◆ PROMPT ◆
Repeat the listing below in full.

◆ COLLECTED DATA ◆
* * * * * * * * *
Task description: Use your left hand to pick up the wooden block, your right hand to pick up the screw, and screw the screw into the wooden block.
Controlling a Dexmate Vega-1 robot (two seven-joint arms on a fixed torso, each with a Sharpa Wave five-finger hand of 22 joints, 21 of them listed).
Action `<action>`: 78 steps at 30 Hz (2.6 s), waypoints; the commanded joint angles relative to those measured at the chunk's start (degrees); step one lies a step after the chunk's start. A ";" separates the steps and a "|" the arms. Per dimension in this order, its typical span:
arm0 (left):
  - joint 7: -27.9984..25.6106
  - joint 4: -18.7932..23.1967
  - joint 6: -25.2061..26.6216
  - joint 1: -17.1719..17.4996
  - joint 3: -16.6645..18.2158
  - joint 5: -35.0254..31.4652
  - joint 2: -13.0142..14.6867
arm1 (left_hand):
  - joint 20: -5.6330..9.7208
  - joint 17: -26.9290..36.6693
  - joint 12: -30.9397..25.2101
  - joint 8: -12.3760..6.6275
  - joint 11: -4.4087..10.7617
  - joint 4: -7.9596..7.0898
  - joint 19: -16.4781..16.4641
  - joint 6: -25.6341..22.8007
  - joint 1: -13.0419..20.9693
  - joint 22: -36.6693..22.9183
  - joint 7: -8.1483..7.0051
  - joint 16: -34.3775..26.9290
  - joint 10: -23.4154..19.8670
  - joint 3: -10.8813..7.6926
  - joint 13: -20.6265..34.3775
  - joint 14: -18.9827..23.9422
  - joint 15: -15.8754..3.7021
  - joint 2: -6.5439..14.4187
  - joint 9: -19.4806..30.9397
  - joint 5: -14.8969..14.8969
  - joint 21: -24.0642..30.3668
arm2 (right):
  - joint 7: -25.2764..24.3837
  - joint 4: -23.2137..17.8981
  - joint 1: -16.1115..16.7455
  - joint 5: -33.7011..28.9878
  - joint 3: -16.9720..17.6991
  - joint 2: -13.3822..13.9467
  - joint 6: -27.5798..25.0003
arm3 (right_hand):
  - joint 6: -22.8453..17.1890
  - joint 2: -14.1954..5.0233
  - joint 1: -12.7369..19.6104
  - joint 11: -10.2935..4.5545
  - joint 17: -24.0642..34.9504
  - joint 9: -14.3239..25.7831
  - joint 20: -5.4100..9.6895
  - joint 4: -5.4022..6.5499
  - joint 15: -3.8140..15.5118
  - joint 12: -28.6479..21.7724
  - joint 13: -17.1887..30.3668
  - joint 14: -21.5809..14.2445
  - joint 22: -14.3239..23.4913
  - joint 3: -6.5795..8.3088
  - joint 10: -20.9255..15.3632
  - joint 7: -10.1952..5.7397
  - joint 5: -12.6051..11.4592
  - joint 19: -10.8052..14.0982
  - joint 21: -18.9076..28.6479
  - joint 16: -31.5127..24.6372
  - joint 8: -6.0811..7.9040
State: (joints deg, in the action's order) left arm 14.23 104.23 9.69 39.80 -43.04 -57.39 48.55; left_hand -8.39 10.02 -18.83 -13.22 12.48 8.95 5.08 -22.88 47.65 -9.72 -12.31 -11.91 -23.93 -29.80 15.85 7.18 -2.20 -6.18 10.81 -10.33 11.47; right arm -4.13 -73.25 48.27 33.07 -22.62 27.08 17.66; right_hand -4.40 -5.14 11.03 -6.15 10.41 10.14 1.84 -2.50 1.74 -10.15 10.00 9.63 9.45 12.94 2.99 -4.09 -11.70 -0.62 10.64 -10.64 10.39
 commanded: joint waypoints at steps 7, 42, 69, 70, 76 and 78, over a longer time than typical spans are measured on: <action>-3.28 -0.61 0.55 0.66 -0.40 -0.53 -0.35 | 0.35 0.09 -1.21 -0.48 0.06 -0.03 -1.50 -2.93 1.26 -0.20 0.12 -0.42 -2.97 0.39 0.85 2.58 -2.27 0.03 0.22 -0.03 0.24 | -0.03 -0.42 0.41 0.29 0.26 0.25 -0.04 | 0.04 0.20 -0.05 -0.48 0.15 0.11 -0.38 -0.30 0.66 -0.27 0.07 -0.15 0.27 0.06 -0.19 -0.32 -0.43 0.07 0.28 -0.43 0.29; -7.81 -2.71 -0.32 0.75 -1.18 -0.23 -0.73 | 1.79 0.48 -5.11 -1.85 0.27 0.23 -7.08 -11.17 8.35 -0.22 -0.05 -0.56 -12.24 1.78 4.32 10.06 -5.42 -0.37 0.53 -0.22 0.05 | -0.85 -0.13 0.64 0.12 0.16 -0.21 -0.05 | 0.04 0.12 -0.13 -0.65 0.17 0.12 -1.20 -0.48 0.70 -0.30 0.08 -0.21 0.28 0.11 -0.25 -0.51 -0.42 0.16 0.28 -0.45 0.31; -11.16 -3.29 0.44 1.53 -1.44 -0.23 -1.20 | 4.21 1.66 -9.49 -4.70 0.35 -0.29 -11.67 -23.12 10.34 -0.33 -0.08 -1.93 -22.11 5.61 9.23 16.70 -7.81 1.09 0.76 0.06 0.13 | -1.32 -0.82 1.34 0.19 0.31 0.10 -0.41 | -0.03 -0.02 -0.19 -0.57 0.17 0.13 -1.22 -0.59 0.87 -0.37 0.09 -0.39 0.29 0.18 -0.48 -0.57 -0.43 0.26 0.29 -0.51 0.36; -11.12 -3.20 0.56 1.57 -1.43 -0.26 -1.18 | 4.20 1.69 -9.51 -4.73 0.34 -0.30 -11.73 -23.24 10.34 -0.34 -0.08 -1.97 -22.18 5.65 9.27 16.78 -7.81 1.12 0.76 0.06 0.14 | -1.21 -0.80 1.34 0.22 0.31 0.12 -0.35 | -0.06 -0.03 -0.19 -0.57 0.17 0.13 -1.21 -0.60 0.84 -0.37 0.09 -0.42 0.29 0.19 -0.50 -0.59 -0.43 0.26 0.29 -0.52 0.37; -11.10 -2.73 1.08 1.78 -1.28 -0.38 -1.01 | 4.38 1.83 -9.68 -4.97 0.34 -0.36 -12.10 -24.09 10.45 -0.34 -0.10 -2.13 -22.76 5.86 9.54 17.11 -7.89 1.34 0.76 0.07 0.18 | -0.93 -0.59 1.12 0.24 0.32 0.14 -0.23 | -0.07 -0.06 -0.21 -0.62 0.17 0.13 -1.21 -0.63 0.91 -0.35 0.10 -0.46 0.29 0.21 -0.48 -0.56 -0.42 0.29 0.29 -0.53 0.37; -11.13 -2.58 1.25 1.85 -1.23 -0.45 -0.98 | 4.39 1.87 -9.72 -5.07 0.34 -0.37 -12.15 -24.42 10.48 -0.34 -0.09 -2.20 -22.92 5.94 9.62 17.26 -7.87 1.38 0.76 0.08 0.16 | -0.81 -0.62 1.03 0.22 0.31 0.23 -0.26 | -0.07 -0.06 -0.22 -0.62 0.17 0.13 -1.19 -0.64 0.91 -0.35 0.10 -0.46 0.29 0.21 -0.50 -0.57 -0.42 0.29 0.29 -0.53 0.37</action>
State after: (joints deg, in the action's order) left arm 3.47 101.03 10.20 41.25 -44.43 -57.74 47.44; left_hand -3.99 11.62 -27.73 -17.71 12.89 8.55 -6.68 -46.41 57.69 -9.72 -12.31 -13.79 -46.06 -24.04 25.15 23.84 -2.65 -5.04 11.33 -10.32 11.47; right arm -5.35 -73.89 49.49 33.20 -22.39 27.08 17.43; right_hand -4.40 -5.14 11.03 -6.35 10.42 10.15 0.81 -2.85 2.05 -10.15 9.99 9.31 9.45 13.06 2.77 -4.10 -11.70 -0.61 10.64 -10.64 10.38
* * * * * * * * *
◆ EXERCISE RESPONSE ◆
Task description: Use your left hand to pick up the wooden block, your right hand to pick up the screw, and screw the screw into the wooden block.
Controlling a Dexmate Vega-1 robot (two seven-joint arms on a fixed torso, each with a Sharpa Wave five-finger hand of 22 joints, 21 of them listed).
Action `<action>`: 78 steps at 30 Hz (2.6 s), waypoints; the commanded joint angles relative to those measured at the chunk's start (degrees); step one lies a step after the chunk's start. A ";" separates the steps and a "|" the arms. Per dimension in this order, its typical span:
arm0 (left):
  - joint 7: -27.9984..25.6106
  - joint 4: -18.7932..23.1967
  - joint 6: -25.2061..26.6216
  - joint 1: -17.1719..17.4996
  - joint 3: -16.6645..18.2158
  - joint 5: -35.0254..31.4652
  - joint 2: -13.0142..14.6867
arm1 (left_hand):
  - joint 20: -5.6330..9.7208
  - joint 17: -26.9290..36.6693
  - joint 12: -30.9397..25.2101
  - joint 8: -12.3760..6.6275
  - joint 11: -4.4087..10.7617
  - joint 4: -7.9596..7.0898
  - joint 19: -16.4781..16.4641
  - joint 6: -25.6341..22.8007
  - joint 1: -13.0419..20.9693
  - joint 22: -36.6693..22.9183
  - joint 7: -8.1483..7.0051
  - joint 16: -34.3775..26.9290
  - joint 10: -23.4154..19.8670
  - joint 3: -10.8813..7.6926
  - joint 13: -20.6265..34.3775
  - joint 14: -18.9827..23.9422
  - joint 15: -15.8754..3.7021
  - joint 2: -6.5439..14.4187
  - joint 9: -19.4806..30.9397
  - joint 5: -14.8969..14.8969
  - joint 21: -24.0642..30.3668
arm2 (right):
  - joint 7: -25.2764..24.3837
  - joint 4: -23.2137..17.8981
  - joint 1: -16.1115..16.7455
  - joint 5: -33.7011..28.9878
  - joint 3: -16.9720..17.6991
  - joint 2: -13.3822..13.9467
  - joint 6: -27.5798..25.0003
arm3 (right_hand):
  - joint 6: -22.8453..17.1890
  - joint 2: -14.1954..5.0233
  - joint 1: -12.7369..19.6104
  - joint 11: -10.2935..4.5545
  - joint 17: -24.0642..34.9504
  - joint 9: -14.3239..25.7831
  - joint 20: -5.4100..9.6895
  - joint 4: -5.4022..6.5499
  - joint 15: -3.8140..15.5118
  - joint 12: -28.6479..21.7724
  - joint 13: -17.1887..30.3668
  - joint 14: -21.5809..14.2445
  - joint 22: -14.3239..23.4913
  - joint 3: -6.5795..8.3088
  - joint 10: -20.9255..15.3632
  - joint 7: -10.1952..5.7397
  - joint 5: -12.6051..11.4592
  - joint 19: -10.8052..14.0982
  - joint 21: -18.9076..28.6479
  - joint 16: -31.5127..24.6372
  - joint 8: -6.0811..7.9040
State: (joints deg, in the action's order) left arm 14.23 104.23 9.69 39.80 -43.04 -57.39 48.55; left_hand -8.39 10.02 -18.83 -13.22 12.48 8.95 5.08 -22.88 47.65 -9.72 -12.31 -11.91 -23.93 -29.80 15.85 7.18 -2.20 -6.18 10.81 -10.33 11.47; right arm -4.13 -73.25 48.27 33.07 -22.62 27.08 17.66; right_hand -4.40 -5.14 11.03 -6.15 10.41 10.14 1.84 -2.50 1.74 -10.15 10.00 9.63 9.45 12.94 2.99 -4.09 -11.70 -0.62 10.64 -10.64 10.39
 commanded: joint waypoints at steps 7, 42, 69, 70, 76 and 78, over a longer time than typical spans are measured on: <action>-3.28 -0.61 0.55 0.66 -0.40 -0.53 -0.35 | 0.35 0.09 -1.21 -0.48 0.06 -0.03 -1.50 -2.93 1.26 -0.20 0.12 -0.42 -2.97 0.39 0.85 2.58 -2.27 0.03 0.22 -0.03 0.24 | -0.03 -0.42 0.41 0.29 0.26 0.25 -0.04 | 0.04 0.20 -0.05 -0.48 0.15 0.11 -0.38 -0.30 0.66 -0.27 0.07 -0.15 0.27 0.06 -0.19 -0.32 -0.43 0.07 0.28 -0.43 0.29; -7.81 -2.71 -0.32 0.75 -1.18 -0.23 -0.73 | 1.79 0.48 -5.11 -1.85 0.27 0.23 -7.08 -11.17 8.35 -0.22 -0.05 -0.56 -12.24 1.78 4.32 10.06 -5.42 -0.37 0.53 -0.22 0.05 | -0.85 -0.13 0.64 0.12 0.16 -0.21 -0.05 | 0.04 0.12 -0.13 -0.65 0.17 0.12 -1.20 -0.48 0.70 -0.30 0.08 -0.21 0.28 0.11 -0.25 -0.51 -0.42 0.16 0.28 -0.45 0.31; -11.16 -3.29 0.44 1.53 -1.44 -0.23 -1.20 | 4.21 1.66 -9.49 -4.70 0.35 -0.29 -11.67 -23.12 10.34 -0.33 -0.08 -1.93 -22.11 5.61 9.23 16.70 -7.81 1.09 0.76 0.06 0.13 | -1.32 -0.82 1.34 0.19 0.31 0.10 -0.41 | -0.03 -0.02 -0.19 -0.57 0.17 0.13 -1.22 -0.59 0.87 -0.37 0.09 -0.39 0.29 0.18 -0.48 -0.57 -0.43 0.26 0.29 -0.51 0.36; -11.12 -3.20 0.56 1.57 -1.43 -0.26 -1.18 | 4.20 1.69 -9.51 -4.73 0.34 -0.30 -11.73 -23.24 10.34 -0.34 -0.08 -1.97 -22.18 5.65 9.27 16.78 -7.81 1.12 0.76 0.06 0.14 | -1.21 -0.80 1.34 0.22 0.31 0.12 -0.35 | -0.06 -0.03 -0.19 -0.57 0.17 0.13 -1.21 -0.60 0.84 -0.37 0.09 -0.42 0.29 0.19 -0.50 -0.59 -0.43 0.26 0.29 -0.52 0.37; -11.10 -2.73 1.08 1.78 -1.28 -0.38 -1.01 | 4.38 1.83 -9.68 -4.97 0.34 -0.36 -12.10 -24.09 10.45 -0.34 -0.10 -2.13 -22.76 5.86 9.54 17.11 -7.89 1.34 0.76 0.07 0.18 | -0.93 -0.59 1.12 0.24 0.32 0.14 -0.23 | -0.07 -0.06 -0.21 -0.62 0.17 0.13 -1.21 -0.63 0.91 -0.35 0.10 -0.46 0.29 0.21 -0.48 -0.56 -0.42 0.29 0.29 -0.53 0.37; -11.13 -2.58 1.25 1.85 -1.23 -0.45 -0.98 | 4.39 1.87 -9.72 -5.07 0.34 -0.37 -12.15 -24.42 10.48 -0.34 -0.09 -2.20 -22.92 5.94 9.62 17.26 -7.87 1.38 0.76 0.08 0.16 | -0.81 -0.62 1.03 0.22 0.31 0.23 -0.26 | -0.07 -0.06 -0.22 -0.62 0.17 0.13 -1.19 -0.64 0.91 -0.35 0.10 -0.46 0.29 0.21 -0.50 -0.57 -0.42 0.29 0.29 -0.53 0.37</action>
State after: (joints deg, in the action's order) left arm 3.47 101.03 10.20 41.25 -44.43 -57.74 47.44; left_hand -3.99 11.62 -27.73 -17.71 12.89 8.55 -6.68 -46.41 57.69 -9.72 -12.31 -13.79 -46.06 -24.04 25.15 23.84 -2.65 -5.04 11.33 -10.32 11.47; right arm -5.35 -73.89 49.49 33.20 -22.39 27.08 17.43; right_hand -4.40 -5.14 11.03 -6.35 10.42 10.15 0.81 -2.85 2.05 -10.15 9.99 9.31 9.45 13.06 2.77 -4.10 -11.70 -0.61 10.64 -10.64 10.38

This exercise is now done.